══ Records supplied

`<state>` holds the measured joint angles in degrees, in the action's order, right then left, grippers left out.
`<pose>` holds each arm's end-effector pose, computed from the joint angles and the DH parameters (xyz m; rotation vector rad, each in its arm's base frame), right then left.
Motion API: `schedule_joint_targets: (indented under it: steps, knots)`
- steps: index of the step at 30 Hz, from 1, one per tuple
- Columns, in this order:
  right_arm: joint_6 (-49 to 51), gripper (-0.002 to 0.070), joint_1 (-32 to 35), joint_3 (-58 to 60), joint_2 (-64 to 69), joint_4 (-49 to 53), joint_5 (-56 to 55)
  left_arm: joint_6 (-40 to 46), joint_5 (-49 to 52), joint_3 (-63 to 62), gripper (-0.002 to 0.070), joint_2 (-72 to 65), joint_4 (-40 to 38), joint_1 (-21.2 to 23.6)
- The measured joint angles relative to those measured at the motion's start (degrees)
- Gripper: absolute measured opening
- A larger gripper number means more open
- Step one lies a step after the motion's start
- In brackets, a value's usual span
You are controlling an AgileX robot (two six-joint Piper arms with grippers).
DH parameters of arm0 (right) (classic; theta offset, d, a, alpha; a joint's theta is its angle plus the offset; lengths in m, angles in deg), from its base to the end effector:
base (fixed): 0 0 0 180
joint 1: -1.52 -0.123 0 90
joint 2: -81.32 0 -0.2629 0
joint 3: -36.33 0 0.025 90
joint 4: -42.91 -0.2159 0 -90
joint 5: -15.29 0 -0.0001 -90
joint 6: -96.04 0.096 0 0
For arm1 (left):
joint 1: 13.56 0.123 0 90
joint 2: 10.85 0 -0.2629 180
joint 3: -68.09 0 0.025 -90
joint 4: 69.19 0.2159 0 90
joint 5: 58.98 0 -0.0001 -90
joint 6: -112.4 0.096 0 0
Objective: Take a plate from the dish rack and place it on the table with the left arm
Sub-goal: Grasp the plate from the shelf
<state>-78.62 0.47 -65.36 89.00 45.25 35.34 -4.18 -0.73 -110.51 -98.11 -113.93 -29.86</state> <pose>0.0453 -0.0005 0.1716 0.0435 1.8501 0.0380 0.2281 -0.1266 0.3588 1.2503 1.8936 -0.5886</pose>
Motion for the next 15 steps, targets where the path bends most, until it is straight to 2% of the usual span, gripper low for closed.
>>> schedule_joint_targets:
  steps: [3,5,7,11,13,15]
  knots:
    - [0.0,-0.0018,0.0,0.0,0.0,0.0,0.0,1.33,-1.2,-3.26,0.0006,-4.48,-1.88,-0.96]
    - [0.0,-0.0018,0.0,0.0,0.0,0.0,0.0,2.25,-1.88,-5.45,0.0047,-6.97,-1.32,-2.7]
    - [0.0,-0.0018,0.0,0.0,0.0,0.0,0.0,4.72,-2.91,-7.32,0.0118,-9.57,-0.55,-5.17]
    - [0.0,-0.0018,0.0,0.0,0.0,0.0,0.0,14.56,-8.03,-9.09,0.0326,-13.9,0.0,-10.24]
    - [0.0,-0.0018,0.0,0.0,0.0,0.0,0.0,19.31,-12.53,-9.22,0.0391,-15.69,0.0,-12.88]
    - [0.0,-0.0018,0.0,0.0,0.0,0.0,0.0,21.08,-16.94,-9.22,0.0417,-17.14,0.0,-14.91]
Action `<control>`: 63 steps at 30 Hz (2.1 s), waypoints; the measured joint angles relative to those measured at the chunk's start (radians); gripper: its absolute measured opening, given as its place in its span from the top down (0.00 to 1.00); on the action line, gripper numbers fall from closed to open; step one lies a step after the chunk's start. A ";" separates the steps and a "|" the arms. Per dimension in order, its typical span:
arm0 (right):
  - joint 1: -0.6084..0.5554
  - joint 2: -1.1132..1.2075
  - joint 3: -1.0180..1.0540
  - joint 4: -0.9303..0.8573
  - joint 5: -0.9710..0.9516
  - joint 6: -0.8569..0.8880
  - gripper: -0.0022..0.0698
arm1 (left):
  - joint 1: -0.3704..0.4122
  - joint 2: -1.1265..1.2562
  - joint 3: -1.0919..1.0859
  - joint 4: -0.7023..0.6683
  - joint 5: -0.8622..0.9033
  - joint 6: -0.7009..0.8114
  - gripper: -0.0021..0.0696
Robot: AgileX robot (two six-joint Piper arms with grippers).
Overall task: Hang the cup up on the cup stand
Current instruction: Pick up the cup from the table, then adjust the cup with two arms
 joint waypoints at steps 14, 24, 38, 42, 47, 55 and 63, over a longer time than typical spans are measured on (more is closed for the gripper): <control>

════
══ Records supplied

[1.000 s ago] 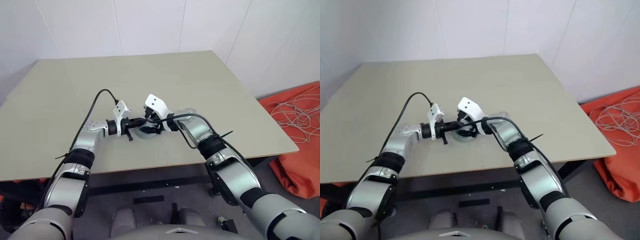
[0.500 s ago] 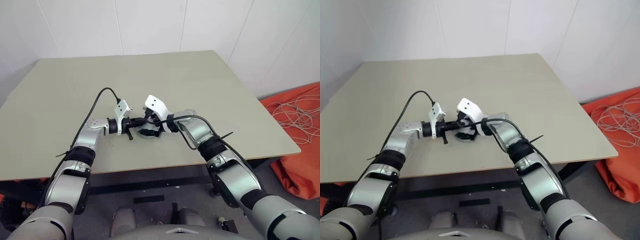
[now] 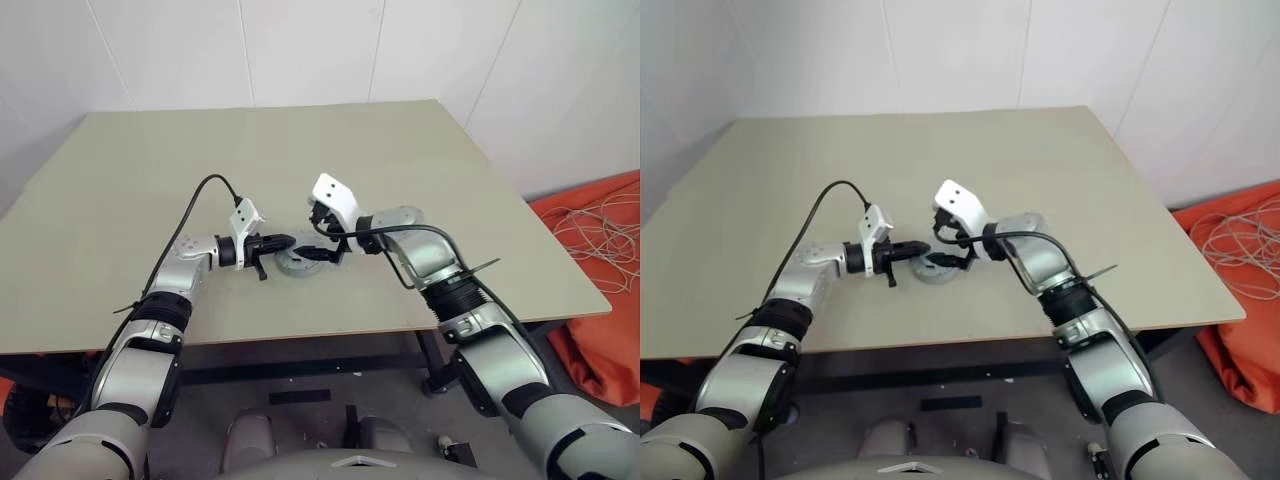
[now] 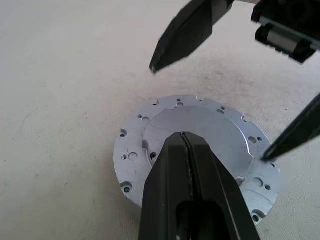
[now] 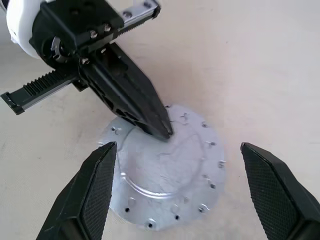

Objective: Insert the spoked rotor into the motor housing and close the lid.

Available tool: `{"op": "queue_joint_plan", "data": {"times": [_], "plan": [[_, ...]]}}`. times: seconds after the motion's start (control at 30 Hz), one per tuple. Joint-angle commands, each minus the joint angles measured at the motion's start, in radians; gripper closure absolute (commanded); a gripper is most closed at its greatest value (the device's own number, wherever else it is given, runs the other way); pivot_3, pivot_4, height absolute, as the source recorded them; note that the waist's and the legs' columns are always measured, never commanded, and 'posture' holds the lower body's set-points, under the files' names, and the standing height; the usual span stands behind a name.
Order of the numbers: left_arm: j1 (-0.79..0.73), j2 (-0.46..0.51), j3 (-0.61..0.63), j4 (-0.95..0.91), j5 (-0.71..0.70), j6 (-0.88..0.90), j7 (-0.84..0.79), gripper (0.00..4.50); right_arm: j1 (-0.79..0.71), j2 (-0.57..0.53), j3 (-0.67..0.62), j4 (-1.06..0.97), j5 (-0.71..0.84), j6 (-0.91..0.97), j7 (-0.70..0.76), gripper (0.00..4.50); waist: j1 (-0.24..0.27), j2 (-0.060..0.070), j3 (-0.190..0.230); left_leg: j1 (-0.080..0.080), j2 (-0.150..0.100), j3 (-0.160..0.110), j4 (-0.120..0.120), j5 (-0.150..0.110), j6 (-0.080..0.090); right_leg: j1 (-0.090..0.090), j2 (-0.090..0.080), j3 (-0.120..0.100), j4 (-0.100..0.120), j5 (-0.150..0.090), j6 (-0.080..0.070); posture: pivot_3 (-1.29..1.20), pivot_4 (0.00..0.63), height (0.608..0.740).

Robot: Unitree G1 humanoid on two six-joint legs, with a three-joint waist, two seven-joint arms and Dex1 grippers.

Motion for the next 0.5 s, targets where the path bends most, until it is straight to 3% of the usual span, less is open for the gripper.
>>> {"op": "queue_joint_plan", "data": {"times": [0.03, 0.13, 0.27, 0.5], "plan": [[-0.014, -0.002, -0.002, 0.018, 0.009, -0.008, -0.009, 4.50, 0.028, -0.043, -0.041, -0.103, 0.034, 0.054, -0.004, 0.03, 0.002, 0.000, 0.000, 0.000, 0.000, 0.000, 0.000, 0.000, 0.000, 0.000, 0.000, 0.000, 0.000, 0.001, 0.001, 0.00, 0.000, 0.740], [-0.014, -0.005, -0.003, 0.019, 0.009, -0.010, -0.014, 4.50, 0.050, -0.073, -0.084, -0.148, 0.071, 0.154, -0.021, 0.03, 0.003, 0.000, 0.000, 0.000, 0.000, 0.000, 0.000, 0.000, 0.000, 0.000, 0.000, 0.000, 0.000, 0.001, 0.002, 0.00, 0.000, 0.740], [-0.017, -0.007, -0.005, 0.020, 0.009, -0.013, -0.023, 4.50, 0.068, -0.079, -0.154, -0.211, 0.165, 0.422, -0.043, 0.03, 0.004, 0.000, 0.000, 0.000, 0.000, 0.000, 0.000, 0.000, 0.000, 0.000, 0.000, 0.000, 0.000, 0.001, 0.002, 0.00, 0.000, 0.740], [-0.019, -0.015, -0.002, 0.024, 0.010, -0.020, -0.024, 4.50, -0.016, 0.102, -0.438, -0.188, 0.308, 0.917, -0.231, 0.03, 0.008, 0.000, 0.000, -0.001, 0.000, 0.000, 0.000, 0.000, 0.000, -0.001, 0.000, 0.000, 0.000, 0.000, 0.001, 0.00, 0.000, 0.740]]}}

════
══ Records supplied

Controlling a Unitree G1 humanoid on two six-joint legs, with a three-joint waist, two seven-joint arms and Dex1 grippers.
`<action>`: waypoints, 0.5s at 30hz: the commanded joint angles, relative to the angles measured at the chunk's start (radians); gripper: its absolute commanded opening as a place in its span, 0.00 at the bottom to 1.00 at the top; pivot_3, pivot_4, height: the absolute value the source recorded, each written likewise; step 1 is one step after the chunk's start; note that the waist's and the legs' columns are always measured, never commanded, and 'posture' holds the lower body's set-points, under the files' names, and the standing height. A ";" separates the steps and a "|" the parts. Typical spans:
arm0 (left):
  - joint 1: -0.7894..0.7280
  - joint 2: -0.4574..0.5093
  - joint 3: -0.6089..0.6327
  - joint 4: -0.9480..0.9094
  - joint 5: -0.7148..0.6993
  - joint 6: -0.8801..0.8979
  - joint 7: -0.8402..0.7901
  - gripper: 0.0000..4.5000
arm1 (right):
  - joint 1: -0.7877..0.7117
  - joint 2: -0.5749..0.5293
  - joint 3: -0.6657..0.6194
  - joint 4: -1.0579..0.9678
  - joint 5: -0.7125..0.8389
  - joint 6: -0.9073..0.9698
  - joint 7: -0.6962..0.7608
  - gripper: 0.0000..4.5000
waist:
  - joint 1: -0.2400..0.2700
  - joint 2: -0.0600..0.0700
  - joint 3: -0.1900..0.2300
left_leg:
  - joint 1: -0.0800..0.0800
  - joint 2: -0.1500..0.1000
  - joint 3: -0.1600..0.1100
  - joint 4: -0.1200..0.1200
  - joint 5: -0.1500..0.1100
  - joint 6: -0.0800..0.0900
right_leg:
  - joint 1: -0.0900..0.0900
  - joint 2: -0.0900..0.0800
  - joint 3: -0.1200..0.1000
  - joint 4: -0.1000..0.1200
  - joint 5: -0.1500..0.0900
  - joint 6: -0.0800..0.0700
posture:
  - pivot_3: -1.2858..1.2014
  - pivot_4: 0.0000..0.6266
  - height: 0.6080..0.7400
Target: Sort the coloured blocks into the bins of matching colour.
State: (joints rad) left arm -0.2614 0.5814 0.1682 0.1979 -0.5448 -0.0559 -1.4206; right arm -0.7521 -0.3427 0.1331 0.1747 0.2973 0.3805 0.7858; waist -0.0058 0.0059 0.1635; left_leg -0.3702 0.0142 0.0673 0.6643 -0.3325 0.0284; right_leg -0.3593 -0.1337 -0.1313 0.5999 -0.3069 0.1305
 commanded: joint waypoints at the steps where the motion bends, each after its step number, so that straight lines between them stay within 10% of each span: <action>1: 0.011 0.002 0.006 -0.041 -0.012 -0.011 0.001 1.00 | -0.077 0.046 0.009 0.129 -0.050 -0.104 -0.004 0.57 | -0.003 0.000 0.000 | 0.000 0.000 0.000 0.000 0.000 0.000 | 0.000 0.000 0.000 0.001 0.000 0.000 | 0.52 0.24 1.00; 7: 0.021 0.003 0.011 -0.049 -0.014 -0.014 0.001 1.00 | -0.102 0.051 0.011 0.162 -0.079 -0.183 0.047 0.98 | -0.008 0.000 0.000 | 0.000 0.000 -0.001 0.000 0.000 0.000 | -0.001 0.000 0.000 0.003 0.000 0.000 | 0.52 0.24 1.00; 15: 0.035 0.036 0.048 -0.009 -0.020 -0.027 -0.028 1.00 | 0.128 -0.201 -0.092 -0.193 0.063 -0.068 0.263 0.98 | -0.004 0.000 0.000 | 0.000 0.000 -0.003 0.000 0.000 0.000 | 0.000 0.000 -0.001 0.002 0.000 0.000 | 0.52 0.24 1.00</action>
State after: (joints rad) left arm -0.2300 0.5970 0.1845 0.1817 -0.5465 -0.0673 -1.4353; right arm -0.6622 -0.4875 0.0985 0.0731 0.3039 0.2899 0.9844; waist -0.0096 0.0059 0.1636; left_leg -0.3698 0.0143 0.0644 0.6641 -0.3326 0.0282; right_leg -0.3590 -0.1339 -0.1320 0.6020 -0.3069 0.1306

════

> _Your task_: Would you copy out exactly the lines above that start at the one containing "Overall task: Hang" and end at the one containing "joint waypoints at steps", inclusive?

> _Written answer_:
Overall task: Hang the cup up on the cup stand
Current instruction: Pick up the cup from the table, then adjust the cup with two arms
 joint waypoints at steps 14, 24, 38, 42, 47, 55 and 63, over a longer time than typical spans are measured on (more is closed for the gripper): <control>

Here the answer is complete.